Supported AI capabilities by engine
Data Copilot supports the following capabilities for the Spark and SQL engines:
AI Capability | Spark | SQL |
---|---|---|
Start a new Pipeline (Spark) or Model (SQL) | ||
Modify an existing Pipeline (Spark) or Model (SQL) | ||
Suggest Gems | ||
Suggest Expressions | ||
Generate with AI, Scripts | ||
Generate with AI, Functions | ||
Map with AI | ||
Code with AI | ||
Fix with AI, Gems | ||
Fix with AI, Expressions | ||
Auto Documentation | ||
Data Tests and Quality Checks |
Text to Pipelines
Get started on a new Pipeline quickly by typing your prompt into the text box and Data Copilot will generate a new Pipeline or modify an existing one.
Start a new Pipeline
You can use Data Copilot to start a new Pipeline by typing a simple English text prompt.
The following example uses Data Copilot to help start a Pipeline:
- Type a prompt with English text, such as
Which customers shipped the largest orders this year?
- Data Copilot uses metadata from the accessible Datasets, Seeds, Pipelines, and Models, to create a Knowledge Graph.
- Data Copilot creates the Pipeline based on the text prompt, using the Knowledge Graph as the context. This Pipeline is accessible in both the visual editor and the code editor.
- If you'd like, review the suggested changes before you decide to keep or reject the suggested Pipeline. Then interactively execute it to see the results.
- View Data Copilot's suggested changes in the visual editor.
Modify an existing Pipeline
You can also call Data Copilot to modify an existing Model. Type a new text prompt, and Data Copilot will suggest a new sequence of data transformations. You don't necessarily have to select where you want to make your modification for Data Copilot to make its suggestion.
Added/updated Gems are highlighted in yellow.
Next-transformation suggestions
Data Copilot can suggest the next transformation in a series or the next expression within a Gem.
Suggest Gems
Data Copilot can suggest the next transformation for Leaf Nodes in a graph.
See the following Join suggestion example:
- Select and drop a Dataset of interest on the canvas.
- Data Copilot suggests Datasets which are frequently used with the selected Dataset.
- Data Copilot then suggests a next transformation, in this case, a Join Gem.
Suggest Expressions
As we continue development within Gems, Data Copilot can suggest expressions within Gems.

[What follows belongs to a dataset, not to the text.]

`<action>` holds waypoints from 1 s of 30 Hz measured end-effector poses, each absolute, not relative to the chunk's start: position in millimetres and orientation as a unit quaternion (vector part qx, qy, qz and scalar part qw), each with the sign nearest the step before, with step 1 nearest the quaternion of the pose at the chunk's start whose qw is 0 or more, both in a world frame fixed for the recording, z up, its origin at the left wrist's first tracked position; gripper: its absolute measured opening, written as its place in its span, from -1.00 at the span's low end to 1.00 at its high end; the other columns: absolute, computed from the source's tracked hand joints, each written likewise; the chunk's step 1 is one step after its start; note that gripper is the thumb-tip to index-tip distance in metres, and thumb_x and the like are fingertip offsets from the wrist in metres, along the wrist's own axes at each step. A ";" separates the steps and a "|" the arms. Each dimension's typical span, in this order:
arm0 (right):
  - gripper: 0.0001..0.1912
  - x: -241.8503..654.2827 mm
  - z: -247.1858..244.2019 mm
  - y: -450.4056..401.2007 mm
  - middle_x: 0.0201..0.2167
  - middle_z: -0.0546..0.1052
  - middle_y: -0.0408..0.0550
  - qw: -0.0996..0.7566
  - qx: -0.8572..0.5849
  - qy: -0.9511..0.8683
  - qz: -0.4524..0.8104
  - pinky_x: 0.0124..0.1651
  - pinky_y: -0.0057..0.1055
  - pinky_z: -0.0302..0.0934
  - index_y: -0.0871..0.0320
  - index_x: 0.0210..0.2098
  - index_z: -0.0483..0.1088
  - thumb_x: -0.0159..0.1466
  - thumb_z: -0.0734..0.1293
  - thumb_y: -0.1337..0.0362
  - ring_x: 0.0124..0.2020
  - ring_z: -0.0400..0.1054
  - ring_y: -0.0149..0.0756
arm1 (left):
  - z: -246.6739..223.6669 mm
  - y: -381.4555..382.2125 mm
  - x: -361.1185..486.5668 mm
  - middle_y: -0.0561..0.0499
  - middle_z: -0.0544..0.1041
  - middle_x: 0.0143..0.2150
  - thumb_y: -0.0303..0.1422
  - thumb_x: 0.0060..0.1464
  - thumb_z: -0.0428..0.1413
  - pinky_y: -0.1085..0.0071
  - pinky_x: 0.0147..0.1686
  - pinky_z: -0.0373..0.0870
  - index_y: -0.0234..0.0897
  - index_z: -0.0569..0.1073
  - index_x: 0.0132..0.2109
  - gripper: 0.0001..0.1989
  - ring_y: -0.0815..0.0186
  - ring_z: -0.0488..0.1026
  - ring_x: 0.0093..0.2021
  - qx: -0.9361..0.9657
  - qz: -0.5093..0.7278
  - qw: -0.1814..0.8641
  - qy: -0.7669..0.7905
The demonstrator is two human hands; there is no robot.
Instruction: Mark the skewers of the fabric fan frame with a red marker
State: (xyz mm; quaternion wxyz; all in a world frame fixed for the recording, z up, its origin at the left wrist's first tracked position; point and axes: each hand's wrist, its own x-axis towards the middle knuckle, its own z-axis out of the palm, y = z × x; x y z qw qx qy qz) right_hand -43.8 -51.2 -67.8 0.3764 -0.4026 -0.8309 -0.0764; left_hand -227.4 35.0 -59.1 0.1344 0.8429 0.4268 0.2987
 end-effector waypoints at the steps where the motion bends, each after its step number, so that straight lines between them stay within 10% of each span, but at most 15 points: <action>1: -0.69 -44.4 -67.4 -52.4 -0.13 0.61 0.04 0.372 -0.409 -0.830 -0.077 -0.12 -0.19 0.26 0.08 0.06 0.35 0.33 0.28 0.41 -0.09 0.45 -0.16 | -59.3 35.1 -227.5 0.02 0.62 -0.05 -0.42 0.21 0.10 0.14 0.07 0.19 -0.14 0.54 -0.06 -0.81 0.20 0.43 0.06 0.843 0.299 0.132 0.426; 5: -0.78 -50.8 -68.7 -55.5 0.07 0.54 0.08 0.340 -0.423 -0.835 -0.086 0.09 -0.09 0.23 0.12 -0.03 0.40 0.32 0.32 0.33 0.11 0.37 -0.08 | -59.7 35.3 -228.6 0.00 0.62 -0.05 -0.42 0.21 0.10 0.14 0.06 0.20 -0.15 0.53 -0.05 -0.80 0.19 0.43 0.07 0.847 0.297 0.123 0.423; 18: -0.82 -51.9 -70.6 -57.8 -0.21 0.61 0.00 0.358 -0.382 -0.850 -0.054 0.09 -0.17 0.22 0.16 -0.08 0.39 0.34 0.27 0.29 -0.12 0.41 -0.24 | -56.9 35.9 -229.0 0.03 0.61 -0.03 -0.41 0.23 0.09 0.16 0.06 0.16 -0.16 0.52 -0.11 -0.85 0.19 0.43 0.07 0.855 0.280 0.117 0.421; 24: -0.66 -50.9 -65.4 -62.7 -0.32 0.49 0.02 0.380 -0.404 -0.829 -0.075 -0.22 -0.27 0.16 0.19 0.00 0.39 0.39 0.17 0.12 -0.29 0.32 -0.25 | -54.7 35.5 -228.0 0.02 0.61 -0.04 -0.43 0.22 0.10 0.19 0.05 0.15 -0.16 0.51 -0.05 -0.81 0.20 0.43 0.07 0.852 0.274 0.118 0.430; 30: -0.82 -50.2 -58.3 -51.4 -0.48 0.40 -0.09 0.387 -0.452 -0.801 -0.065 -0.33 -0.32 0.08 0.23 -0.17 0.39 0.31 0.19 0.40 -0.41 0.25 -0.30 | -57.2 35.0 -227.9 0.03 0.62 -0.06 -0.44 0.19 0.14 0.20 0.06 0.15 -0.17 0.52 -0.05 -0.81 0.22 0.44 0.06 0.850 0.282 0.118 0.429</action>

Within our advanced Expression Builder you can:
- Type an English text prompt.
- Data Copilot generates a code expression for a particular column.

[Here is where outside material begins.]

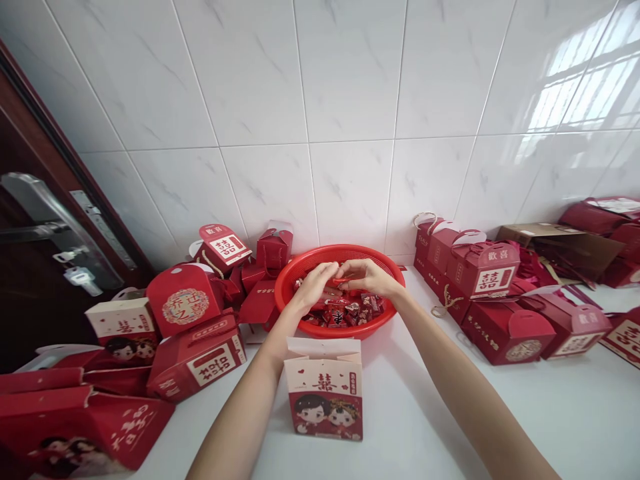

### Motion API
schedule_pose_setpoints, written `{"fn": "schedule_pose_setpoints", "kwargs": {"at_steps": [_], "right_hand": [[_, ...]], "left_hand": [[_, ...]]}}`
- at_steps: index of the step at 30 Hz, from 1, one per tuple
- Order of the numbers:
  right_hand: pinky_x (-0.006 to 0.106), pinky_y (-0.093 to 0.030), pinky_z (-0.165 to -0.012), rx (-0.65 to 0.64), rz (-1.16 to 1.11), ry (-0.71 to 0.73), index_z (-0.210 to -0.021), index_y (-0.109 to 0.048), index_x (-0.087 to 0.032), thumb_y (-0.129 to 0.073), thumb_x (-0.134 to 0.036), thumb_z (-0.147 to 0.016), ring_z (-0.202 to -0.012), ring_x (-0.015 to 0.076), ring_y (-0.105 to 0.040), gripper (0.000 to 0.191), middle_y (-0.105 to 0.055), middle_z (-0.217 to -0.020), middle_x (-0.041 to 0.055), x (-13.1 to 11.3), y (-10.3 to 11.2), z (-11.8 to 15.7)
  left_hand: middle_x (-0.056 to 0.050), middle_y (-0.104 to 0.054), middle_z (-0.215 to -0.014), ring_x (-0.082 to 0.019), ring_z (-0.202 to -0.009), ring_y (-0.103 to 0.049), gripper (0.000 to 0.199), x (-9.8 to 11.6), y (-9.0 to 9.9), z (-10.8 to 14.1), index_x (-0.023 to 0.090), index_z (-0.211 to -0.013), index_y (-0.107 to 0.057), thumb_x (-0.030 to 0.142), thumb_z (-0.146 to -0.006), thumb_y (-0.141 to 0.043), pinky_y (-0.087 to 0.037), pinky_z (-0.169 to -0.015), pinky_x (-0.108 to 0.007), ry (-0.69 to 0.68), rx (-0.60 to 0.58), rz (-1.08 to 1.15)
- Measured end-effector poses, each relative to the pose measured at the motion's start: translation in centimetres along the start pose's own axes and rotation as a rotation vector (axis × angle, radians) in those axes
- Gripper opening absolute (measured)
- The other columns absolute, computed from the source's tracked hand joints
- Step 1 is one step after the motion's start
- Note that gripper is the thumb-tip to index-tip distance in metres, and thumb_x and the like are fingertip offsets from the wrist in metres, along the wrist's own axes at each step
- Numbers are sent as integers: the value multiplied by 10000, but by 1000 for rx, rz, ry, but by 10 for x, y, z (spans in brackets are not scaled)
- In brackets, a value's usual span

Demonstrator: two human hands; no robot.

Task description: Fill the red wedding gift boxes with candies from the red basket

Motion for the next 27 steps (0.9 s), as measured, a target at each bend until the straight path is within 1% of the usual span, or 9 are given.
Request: {"fn": "schedule_pose_setpoints", "kwargs": {"at_steps": [3, 6, 8, 10, 13, 16, 20, 24, 27], "right_hand": [[309, -529, -838, -50, 82, -26, -985, -665, -183, -655, -196, -714, -999, 196, -656, 272, -689, -1132, 64, 3, 0, -1], [294, -508, -896, 46, 430, -147, -1060, -633, -188, -554, -113, -718, -1132, 201, -615, 359, -646, -1253, 74, 13, 5, -4], [292, -508, -851, 40, 627, -290, -982, -658, -184, -578, -76, -674, -1057, 222, -639, 336, -691, -1133, 78, 23, 8, -4], [294, -505, -757, -58, 699, -410, -840, -681, -182, -644, -43, -589, -920, 246, -661, 290, -717, -948, 71, 33, 6, -4], [289, -473, -653, -183, 778, -536, -714, -673, -185, -683, -3, -484, -790, 256, -657, 294, -696, -794, 52, 44, 0, -4], [284, -448, -619, -227, 812, -595, -656, -662, -182, -727, -9, -440, -741, 251, -645, 285, -664, -707, 35, 47, -3, -6], [263, -423, -589, -196, 754, -553, -533, -619, -181, -798, -49, -411, -663, 207, -608, 254, -594, -559, -3, 43, -2, -6], [261, -447, -604, 20, 586, -367, -610, -576, -202, -763, -191, -584, -671, 168, -595, 189, -634, -651, -7, 29, 5, -3], [287, -493, -633, 163, 438, -239, -714, -528, -210, -705, -338, -700, -700, 172, -620, 219, -654, -722, 3, 18, 6, 1]], "left_hand": [[-87, -745, -1003, -262, -897, -719, 225, 1, 7, 0, 189, -883, -704, 348, -728, -742, -599, -782, -402, -99, 150, 13], [-72, -740, -1046, -255, -1090, -670, 211, 0, 18, -3, 193, -870, -696, 161, -666, -739, -509, -1013, -414, -174, 333, -21], [-65, -721, -1124, -242, -1152, -642, 293, -2, 23, -3, 200, -928, -677, 97, -656, -706, -468, -1065, -398, -190, 414, -24], [-68, -702, -1170, -239, -1133, -652, 371, -3, 25, -3, 201, -1004, -657, 84, -655, -696, -493, -1030, -388, -186, 464, -14], [-73, -706, -1134, -249, -1042, -686, 452, -4, 25, -1, 190, -1061, -641, 98, -627, -729, -538, -947, -386, -163, 467, 2], [-68, -719, -1100, -253, -1008, -697, 486, -4, 23, 1, 189, -1075, -639, 107, -608, -749, -550, -919, -386, -151, 439, 24], [-67, -719, -1165, -253, -1075, -684, 499, -4, 24, 1, 198, -1111, -640, 111, -630, -741, -544, -943, -374, -161, 411, 30], [-70, -682, -1285, -240, -1175, -647, 488, -4, 26, 2, 211, -1181, -632, 131, -704, -693, -517, -995, -356, -221, 406, -35], [-44, -694, -1284, -224, -1231, -617, 418, -3, 28, 3, 228, -1137, -676, 136, -730, -657, -462, -1067, -344, -302, 402, -90]]}}
Point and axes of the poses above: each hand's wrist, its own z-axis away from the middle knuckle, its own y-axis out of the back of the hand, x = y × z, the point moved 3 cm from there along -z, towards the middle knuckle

- Review the code expression, and if you'd like, try again with a different prompt.
- Run the Pipeline up to and including this Gem, and observe the resulting data sample.
Generate with AI
Data Copilot can generate script Gems, user-defined functions in Spark, or macro functions in SQL.
Map with AI
You don't have to worry about mapping the schema across your Model. Data Copilot will map the target schema with the existing Gems and Datasets.
Code with AI
In addition to the visual editor above, you'll also see code completion suggestions in the code editor.
Data Copilot helps you build your Model in the code interface by making predictions as you type your code. And when you go back to the visual interface, you'll see your code represented as a Model.
Fix with AI
If there are any errors in your Gems, perhaps introduced upstream without your knowledge, Data Copilot will automatically suggest one-click fixes.

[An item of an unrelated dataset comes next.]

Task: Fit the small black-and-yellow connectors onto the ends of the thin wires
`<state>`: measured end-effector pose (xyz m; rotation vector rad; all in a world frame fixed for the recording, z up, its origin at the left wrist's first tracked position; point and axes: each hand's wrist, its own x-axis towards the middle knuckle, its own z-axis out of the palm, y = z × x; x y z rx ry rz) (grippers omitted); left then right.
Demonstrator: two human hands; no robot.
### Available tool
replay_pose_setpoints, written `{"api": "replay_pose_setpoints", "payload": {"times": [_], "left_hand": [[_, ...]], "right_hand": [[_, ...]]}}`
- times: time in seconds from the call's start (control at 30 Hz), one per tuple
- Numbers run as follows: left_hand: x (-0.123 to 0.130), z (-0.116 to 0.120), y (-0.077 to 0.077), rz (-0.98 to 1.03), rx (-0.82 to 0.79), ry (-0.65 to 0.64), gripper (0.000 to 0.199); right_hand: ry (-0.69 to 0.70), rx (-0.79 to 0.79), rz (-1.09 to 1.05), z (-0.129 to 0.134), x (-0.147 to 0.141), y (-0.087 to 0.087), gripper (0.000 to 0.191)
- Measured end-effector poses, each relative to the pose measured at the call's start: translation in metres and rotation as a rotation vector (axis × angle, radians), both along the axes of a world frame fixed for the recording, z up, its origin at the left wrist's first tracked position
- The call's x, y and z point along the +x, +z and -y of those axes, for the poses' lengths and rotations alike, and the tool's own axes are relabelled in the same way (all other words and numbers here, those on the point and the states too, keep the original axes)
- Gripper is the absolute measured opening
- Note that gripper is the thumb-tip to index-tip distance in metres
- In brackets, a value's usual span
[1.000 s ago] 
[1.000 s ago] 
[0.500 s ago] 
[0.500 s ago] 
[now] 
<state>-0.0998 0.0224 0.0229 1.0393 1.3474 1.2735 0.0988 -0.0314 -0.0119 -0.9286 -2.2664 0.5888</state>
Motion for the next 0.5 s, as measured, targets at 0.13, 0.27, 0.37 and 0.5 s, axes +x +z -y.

The Fix with AI option appears on the diagnostic screen where you see the error messages or directly with the expression itself.
Auto Documentation
Understanding data assets is much easier with Data Copilot’s auto-documentation. Data Copilot delivers summary documentation suggestions for all Datasets, Pipelines, Models, and Orchestrations.
Explain Gems
Here Data Copilot provides a high-level summary of a Pipeline and more detailed description of each Gem.
Describe Datasets and Metadata
How did a Dataset change? Data Copilot recommends a description of the change for every edit you make. How was a column computed? Data Copilot suggests a plain English description that explains data sources and how every column is generated and what it represents.
This is a big time saver! You can edit the documentation suggestions and commit them to your repository.
Write Commit Messages and Release Notes
Data Copilot auto-documents anywhere you need it - from the granular data sources and columns to Gem labels, all the way to project descriptions. Copilot even helps you write commit messages and release notes.
Data Tests and Quality Checks
Unit tests and data quality checks are crucial for Pipeline and Job productionalization, yet many teams leave little time to develop these tests or worse, don’t build them at all. With Data Copilot, you’ll have one or more suggested unit tests that can be seamlessly integrated into your CICD process.
Data Copilot also suggests data quality checks based on the data profile and expectations.